Although I ought to know better, I’m not doing better. This is what the real spiritual problem is. I don’t need God to tell me this addiction is something I don’t want. Occasionally we get articles in the Ensign and talks in church about healthy living and food choices. But sugar isn’t going to keep me from renewing my covenants. When it comes to addiction, porn is the hot topic. Guess what? Not my problem. This is my problem. Believe me, I take it seriously.

By now, my brother has turned on the Xbox, my friends have turned off the Skype, and my parents are just humoring me. They say, “What do you want us to do about it? ”

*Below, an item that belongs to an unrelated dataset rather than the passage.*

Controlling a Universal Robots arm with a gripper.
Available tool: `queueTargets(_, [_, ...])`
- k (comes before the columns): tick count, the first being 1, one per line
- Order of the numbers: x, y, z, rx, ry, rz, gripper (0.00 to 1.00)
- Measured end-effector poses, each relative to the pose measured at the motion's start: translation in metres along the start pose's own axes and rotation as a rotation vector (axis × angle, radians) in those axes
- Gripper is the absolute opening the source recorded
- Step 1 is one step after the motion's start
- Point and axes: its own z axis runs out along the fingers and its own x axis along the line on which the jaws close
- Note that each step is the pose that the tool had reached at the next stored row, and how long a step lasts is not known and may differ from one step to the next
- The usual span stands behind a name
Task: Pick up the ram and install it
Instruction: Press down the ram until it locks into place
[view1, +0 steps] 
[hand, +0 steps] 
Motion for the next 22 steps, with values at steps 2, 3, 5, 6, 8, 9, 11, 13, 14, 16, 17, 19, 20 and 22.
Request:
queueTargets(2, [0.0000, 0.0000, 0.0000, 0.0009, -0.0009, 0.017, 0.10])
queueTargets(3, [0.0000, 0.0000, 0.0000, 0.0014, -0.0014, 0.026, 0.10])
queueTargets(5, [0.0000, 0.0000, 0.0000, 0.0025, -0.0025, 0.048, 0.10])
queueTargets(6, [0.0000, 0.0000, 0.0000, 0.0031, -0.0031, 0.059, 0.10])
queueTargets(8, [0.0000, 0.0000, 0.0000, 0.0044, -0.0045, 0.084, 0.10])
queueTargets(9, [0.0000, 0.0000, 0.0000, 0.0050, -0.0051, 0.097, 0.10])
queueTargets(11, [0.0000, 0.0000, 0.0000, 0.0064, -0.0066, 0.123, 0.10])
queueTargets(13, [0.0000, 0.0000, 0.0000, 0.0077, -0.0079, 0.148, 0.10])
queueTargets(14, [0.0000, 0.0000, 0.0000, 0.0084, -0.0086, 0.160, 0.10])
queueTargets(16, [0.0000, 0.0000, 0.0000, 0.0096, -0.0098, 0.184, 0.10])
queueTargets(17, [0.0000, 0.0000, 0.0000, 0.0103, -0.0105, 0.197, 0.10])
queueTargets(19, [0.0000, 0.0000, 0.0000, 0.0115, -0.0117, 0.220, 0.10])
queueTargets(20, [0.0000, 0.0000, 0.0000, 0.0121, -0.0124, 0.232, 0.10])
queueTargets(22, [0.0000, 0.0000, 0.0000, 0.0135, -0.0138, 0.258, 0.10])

Every week I make a commitment to stop. Sometimes every day and every hour I promise to stop. Sometimes I last as long as three days without candy. But it strikes again. I buckle and before long I feel what every other junkie feels: constant failure.

I want to honor my body and treat it like a temple. I don’t do anything that breaks the Word of Wisdom. I mean, technically. Yet, I still do this. I’m on it even now. My last hit of jelly beans was four hours ago. Sugar is even fueling this pathetic cry for help. I know the only one that can help me is me.

While my friends and family don’t seem to believe me — and maybe many of you may not either — I am an addict. And as an addict, I’m dependent on my “relationship” with sugar to sustain me, find happiness, bolster my confidence, or just give me peace. Things I should seek from God. (Then again, God gave us sugar.) But prayer doesn’t have a bad side. I may not be like a heroin addict with the threat of jail. Nor an alcoholic, because I can (ab)use it at work. Nor is this like prescription meds as I can operate a car on sugar. I still feel it is something I need to quit and never come back to.

I was hoping that at my Skype gathering, I could declare my goal of no sugar for three weeks, because 21 days sets a habit. However, it seems that no one cares to hear the confessions of a sugar addict. It isn’t one of the big 10 commandments. I’m not fat and I don’t have diabetes. I’m just weak.